Strains of M. bovis, which is worldwide in distribution, can cause severe pneumonia in calves in the absence of other respiratory pathogens and can exacerbate respiratory disease caused by Pasteurella and Mannheimia species. Mycoplasma bovis is associated with chronic respiratory disease and there is convincing evidence that the organism plays a central role in the development of lesions in caseonecrotic bronchopneumonia frequently observed in natural outbreaks of M. bovis infection and disease. This organism is also associated with mastitis and polyarthritis. Treatment and control of respiratory disease is based on management practices and antimicrobial therapy, although response to treatment is frequently poor in chronic disease.
Enzootic pneumonia of pigs, caused by M. hyopneumoniae, is an economically important disease which occurs worldwide in intensively reared pigs. Poor ventilation, overcrowding and temperature fluctuations may precipitate an outbreak. Clinical, epidemiological and pathological findings are usually indicative of the presence of the condition. Although antimicrobial drugs such as tylosin or tiamulin are used therapeutically, prevention and control are primarily based on the development of specific-pathogen-free herds. Vaccines are also available.
Mycoplasmas are important pathogens of poultry and with some mycoplasma species, such as M. gallisepticum and M. meleagridis, egg transmission is an important means of spread. Aerosol transmission also occurs and is the principal means of spread for M. synoviae. Disease control measures include vaccination, antimicrobial prophylaxis and development of specific-pathogen-free flocks.

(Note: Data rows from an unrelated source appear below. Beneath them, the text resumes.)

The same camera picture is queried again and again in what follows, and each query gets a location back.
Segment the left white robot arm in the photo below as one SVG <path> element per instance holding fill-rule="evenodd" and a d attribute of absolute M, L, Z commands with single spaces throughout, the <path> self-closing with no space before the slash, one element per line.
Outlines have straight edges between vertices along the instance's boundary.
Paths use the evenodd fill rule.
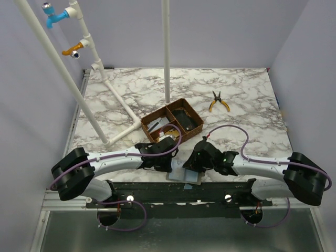
<path fill-rule="evenodd" d="M 97 180 L 97 176 L 149 168 L 171 172 L 173 152 L 177 153 L 178 147 L 169 136 L 158 143 L 137 143 L 126 150 L 109 153 L 88 153 L 82 147 L 75 148 L 52 167 L 54 181 L 50 189 L 58 192 L 62 201 L 82 195 L 103 202 L 116 198 L 114 188 L 110 182 Z"/>

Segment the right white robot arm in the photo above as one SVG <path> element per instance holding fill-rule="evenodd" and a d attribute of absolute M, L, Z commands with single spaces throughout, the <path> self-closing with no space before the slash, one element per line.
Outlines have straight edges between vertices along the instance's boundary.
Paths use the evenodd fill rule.
<path fill-rule="evenodd" d="M 255 198 L 294 197 L 312 206 L 321 204 L 327 181 L 326 172 L 299 152 L 290 157 L 259 160 L 236 151 L 221 152 L 205 139 L 195 145 L 183 168 L 201 173 L 215 170 L 224 176 L 259 176 L 262 180 L 251 187 Z"/>

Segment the grey card holder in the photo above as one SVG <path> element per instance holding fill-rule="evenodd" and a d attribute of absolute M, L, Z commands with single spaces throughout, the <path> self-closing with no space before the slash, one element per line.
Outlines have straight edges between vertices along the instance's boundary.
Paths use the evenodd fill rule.
<path fill-rule="evenodd" d="M 183 168 L 183 164 L 184 162 L 181 160 L 172 160 L 172 171 L 170 173 L 167 173 L 166 180 L 200 185 L 202 180 L 202 174 Z"/>

Haemotropic mycoplasmas cause infections in a wide variety of hosts. Although disease is usually mild or subclinical, reduced productivity in farm animals can cause significant economic loss. Pathogenicity appears to be associated with direct damage to erythrocytes through adhesion and invasion by the organism and through immune-mediated lysis of red blood cells. Some haemotropic mycoplasmas also target vascular endothelium and may contribute to vascular thrombosis and haemorrhagic diathesis. Feline infectious anaemia, which is caused by M. haemofelis, occurs worldwide and is considered to be one of the most clinically significant diseases caused by haemotropic mycoplasmas. Disease is comparatively common in free-roaming tom cats between one and three years of age and transmission through bite-wounds or by biting arthropods has been suggested. Recovered cats may remain asymptomatic carriers. The acute form of the disease presents with fever, anaemia, depression, weakness and, occasionally, jaundice. Mycoplasma haemofelis may be demonstrated on the surface of erythrocytes in Giemsa-stained blood smears but PCR analysis is currently the preferred method for diagnosis of infection with haemotropic mycoplasmas. Doxycycline therapy initiated early and continued for up to 21 days is effective for treatment of clinical signs but may not eliminate infection.